An independent study from Germany confirms that bimodal neuromodulation can significantly reduce tinnitus symptoms in a real-world clinical setting.
Irish medical device company, Neuromod Devices Ltd. (Neuromod), has welcomed the findings of an independent study performed at the German Hearing Center (DHZ) at Hannover Medical School, which found that 85% of tinnitus patients experienced a reduction in their tinnitus symptoms (based on the Tinnitus Handicap Inventory score[i] across 20 patients) when using the Lenire treatment device.
This study showed that six to 12 weeks of treatment using Lenire, a bimodal neuromodulation device developed by Neuromod that provides sound and electrical stimulation of the tongue, can safely achieve clinically meaningful improvements in tinnitus symptom severity in a real-world clinical setting.

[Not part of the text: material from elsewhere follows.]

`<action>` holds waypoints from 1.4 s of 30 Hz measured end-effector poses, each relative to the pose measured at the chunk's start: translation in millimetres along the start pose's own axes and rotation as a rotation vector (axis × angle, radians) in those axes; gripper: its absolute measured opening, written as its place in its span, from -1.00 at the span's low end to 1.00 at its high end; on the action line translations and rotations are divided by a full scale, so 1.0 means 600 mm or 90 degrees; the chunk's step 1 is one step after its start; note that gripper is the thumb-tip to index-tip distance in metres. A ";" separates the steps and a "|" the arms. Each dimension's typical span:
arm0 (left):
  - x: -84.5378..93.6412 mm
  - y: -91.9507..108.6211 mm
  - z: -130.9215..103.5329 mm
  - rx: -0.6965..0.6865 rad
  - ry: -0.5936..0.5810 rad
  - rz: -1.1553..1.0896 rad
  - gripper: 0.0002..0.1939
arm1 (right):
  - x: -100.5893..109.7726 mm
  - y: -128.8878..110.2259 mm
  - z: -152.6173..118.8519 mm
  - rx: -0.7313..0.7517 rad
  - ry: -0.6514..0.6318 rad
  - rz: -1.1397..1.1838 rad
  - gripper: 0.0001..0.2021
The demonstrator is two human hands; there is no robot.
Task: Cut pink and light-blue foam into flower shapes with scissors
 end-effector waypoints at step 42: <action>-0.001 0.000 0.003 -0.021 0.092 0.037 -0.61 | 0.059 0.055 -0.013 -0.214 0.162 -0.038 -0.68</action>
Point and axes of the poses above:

The study was led by Drs. Thomas Lenarz, Anke Lesinski-Schiedat, and Andreas Buechner from the Department of Otolaryngology at the Hannover Medical School, Germany.
These results were recently published in the highly ranked scientific journal, Brain Stimulation[ii].
The real-world data are consistent with the outcomes of Neuromod’s large-scale clinical trial (TENT-A1), which included 326 participants. The TENT-A1 trial, the results of which were published in October 2020[iii], showed that 86.2% of treatment-compliant participants reported an improvement in their tinnitus symptoms after a 12-week period using Lenire.
The Hannover study involved shorter durations of treatment (6-12 weeks) and observed a mean improvement (reduction) in THI score of 10.4 points, which exceeds the clinically meaningful difference of 7 points. This real-world data from the Hannover study is in line with the TENT-A1 study, which observed similar improvements after 6 weeks of treatment and achieved a total of 14.6 points improvement after a full 12 weeks of treatment. Furthermore, there were no reported treatment-related adverse events.
Lenire works by delivering mild electrical pulses to the tongue, through an intra-oral component called the ‘Tonguetip’, combined with sound played through headphones to drive long-term changes or neuroplasticity in the brain to treat tinnitus.
The TENT-A1 clinical trial, which involved 326 participants across Ireland and Germany, demonstrated Lenire’s efficacy in improving participant’s tinnitus symptoms. 86.2% of treatment-compliant participants reported an improvement in their tinnitus symptoms after a 12-week treatment period[iv]. When followed up 12 months post treatment, 80.1% of treatment-compliant participants had sustained improvements in their tinnitus symptoms.
The TENT-A1 study represents one of the largest and longest followed-up clinical trials ever conducted in the tinnitus field and was the cover story for the scientific journal Science Translational Medicine in October 2020.
Neuromod specialises in non-invasive neuromodulation technologies and has designed and developed Lenire, which has been used to treat tinnitus patients since 2019.